Your objective — Below are the records. Retype exactly the lines between the lines holding "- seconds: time" and "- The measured", inclusive.

Records to use —

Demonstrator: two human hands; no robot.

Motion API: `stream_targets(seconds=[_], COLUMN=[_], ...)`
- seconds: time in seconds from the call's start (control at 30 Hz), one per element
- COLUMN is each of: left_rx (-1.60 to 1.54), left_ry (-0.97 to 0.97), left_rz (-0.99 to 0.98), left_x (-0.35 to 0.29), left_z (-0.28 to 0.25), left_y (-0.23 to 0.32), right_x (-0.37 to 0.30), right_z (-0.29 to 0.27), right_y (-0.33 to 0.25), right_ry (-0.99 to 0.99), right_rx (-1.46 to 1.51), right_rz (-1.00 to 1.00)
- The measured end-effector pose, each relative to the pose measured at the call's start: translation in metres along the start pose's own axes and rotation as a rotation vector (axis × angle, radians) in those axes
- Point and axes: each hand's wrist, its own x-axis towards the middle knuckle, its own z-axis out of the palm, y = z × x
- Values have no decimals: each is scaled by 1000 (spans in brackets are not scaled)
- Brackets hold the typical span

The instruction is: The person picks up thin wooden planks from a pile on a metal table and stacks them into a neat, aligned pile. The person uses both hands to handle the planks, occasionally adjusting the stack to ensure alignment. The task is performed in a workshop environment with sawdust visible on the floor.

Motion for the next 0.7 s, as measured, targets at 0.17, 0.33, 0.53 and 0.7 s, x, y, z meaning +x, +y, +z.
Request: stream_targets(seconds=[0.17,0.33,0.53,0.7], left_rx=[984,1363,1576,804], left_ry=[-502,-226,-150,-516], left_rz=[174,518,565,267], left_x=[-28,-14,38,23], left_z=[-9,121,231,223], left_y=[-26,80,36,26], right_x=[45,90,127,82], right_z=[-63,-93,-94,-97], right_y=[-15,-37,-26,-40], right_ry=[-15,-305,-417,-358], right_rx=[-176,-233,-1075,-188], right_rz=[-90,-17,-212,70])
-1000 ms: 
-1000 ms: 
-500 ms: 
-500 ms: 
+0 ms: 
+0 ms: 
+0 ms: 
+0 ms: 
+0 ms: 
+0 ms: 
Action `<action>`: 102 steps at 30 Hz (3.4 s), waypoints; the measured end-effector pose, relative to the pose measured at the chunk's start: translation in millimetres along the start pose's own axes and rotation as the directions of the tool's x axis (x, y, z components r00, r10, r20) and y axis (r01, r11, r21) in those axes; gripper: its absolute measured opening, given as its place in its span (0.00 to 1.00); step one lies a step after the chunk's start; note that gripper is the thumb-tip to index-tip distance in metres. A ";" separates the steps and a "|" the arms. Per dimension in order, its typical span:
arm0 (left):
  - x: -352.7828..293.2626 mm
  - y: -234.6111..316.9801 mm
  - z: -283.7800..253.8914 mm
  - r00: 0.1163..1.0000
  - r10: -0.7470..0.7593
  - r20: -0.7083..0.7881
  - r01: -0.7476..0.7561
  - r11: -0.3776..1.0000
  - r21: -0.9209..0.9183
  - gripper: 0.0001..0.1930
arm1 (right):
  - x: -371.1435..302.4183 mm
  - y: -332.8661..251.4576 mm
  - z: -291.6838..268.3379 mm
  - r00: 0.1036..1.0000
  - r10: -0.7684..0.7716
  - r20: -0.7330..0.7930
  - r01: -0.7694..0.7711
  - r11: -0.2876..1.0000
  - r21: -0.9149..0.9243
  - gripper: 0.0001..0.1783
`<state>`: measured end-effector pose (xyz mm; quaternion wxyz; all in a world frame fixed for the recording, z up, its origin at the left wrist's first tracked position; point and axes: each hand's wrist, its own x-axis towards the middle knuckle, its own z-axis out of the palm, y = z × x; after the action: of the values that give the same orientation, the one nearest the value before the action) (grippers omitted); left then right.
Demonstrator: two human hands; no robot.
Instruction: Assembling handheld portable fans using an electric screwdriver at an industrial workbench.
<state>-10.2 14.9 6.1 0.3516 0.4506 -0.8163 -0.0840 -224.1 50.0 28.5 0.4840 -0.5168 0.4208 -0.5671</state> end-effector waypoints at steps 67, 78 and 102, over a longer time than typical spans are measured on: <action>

Output of the task —
- seconds: time in seconds from the call's start (control at 30 Hz), one per element
- COLUMN is each of: left_rx (-1.60 to 1.54), left_ry (-0.97 to 0.97), left_rz (-0.99 to 0.98), left_x (-0.35 to 0.29), left_z (-0.28 to 0.25), left_y (-0.23 to 0.32), right_x (-0.37 to 0.30), right_z (-0.29 to 0.27), right_y (-0.33 to 0.25), right_ry (-0.99 to 0.99), right_rx (-1.46 to 1.51), right_rz (-1.00 to 1.00)
- The measured end-effector pose, each relative to the pose measured at the call's start: translation in metres along the start pose's own axes and rotation as a rotation vector (axis × angle, radians) in those axes

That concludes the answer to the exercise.